▶ Work order:
Retype only the lines that run from the top of the material below to the line bearing "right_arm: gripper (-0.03", inclusive, and keep the pictures out.

..............................

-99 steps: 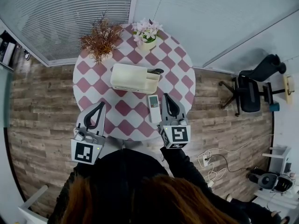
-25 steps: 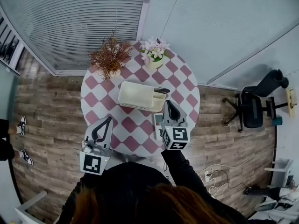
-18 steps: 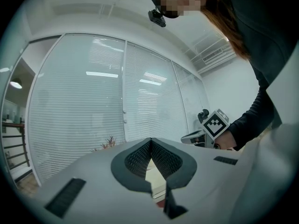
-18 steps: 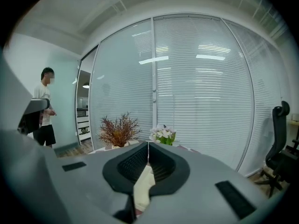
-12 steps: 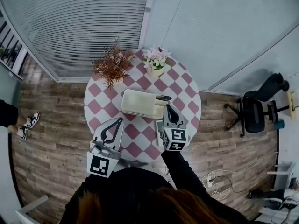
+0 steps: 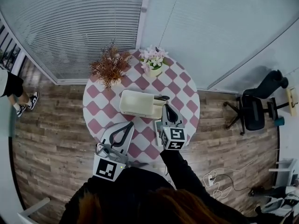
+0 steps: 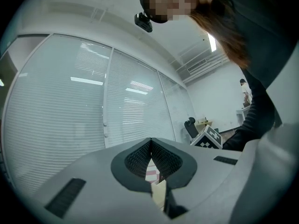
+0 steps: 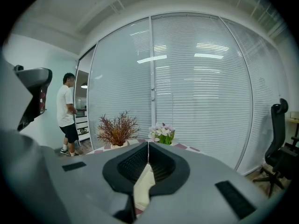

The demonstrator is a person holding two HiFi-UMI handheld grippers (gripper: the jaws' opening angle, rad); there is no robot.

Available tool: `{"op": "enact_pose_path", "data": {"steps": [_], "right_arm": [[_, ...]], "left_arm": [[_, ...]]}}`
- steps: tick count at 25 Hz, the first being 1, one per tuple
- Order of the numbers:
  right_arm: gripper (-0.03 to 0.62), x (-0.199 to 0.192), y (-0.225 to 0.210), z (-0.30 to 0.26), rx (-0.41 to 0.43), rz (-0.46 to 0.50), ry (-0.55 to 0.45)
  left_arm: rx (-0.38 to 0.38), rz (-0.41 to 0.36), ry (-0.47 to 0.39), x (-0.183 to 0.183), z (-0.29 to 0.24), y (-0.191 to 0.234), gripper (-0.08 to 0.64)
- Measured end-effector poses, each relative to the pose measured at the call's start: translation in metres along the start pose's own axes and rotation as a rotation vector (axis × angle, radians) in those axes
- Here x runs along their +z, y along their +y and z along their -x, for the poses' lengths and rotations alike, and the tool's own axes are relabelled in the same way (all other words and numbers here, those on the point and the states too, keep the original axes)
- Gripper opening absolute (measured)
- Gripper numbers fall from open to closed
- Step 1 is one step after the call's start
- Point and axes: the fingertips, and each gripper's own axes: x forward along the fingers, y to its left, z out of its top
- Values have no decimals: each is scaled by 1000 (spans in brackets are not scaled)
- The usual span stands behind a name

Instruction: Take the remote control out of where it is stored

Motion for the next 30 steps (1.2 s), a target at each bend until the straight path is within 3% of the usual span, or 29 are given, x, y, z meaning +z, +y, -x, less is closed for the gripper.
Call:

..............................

▶ Result below:
-99 steps: 
-25 steps: 
-18 steps: 
-18 steps: 
-12 steps: 
+0 steps: 
+0 steps: 
+0 steps: 

The demonstrator is a person holding two HiFi-UMI handheld grippers (gripper: the jaws' opening angle, rad); there is no robot.

Available tool: `{"op": "enact_pose_path", "data": {"steps": [_], "right_arm": [[_, ...]], "left_arm": [[_, ...]]}}`
- steps: tick count at 25 Hz, the first being 1, one per tuple
- Order of the numbers:
  right_arm: gripper (-0.03 to 0.62), x (-0.199 to 0.192), y (-0.225 to 0.210), z (-0.30 to 0.26), rx (-0.41 to 0.43), rz (-0.46 to 0.50), ry (-0.55 to 0.45)

That finishes the answer to the exercise.